> **About this exercise**
Write exactly the lines running from the start of the material below to the line that includes "<point>237,134</point>", and include no pictures.

> **Extracted material**
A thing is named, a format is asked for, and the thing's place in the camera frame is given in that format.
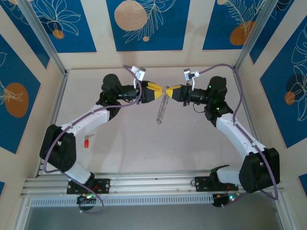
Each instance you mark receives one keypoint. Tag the key with red head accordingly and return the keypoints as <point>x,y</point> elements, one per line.
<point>86,143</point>

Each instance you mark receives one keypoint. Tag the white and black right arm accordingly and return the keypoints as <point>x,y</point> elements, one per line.
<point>237,134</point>

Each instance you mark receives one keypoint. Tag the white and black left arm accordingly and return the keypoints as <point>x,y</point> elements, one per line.
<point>84,121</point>

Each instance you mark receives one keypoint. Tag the controller board with LED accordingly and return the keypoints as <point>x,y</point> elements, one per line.
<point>225,200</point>
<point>85,199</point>

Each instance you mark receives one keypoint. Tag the aluminium side rail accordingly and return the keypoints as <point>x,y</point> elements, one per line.
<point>251,119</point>
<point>54,119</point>

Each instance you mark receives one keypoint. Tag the aluminium frame post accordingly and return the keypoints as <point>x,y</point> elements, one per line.
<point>261,31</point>
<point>40,36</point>

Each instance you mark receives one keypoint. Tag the wide aluminium base rail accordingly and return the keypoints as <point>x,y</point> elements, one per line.
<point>153,184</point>

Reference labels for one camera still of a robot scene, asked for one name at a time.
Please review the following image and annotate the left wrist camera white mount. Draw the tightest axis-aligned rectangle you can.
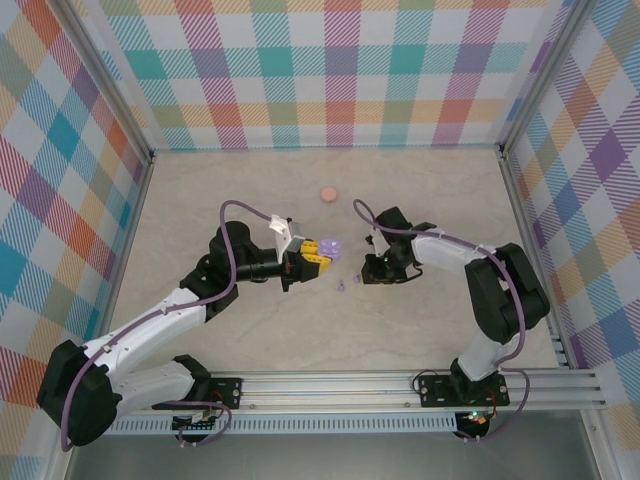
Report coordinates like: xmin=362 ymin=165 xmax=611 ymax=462
xmin=268 ymin=213 xmax=305 ymax=257

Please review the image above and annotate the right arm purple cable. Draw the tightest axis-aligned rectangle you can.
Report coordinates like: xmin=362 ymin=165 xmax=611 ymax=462
xmin=352 ymin=198 xmax=531 ymax=444

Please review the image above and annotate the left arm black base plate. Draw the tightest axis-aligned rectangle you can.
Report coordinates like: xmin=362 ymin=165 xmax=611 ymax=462
xmin=151 ymin=376 xmax=245 ymax=412

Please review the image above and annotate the purple round charging case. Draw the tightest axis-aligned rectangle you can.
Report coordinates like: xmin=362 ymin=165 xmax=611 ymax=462
xmin=319 ymin=235 xmax=345 ymax=265

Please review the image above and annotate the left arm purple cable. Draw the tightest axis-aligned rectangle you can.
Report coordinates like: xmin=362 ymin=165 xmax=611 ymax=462
xmin=60 ymin=199 xmax=281 ymax=451

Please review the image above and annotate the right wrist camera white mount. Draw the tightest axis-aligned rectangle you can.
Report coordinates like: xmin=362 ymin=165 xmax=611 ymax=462
xmin=363 ymin=230 xmax=390 ymax=257

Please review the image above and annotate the grey metal panel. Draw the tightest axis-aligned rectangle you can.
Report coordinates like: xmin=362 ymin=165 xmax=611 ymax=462
xmin=64 ymin=433 xmax=601 ymax=480

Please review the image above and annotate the slotted grey cable duct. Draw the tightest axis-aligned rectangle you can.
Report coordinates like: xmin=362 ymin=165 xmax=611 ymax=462
xmin=104 ymin=413 xmax=460 ymax=436

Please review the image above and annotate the aluminium frame leg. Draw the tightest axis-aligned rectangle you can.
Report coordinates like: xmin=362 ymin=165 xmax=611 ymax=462
xmin=582 ymin=409 xmax=619 ymax=480
xmin=47 ymin=444 xmax=76 ymax=480

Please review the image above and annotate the aluminium mounting rail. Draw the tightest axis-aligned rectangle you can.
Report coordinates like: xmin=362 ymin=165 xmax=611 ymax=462
xmin=114 ymin=368 xmax=607 ymax=414

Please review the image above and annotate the aluminium side floor rail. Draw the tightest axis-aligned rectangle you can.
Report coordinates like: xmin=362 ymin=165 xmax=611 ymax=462
xmin=497 ymin=147 xmax=576 ymax=371
xmin=87 ymin=154 xmax=157 ymax=351

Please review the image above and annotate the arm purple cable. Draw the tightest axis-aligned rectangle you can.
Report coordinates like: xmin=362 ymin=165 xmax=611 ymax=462
xmin=60 ymin=199 xmax=281 ymax=451
xmin=352 ymin=198 xmax=531 ymax=444

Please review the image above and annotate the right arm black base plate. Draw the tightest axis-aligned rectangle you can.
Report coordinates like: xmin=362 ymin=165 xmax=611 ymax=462
xmin=416 ymin=373 xmax=512 ymax=409

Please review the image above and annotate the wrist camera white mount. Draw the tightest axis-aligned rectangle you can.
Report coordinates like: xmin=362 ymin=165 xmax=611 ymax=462
xmin=363 ymin=230 xmax=390 ymax=257
xmin=268 ymin=213 xmax=305 ymax=257

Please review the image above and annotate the aluminium frame post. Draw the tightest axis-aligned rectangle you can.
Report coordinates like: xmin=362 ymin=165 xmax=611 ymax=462
xmin=497 ymin=0 xmax=599 ymax=156
xmin=58 ymin=0 xmax=155 ymax=164

> **Task solution**
A thing is named, a format is asked for, and the thing's place in the camera frame is given in that format.
Each instance you mark receives one keypoint. Tag the key with red head accordingly and return the keypoints as <point>x,y</point> elements, one per line.
<point>86,143</point>

Each instance you mark receives one keypoint. Tag the white and black right arm accordingly and return the keypoints as <point>x,y</point> elements, one per line.
<point>237,134</point>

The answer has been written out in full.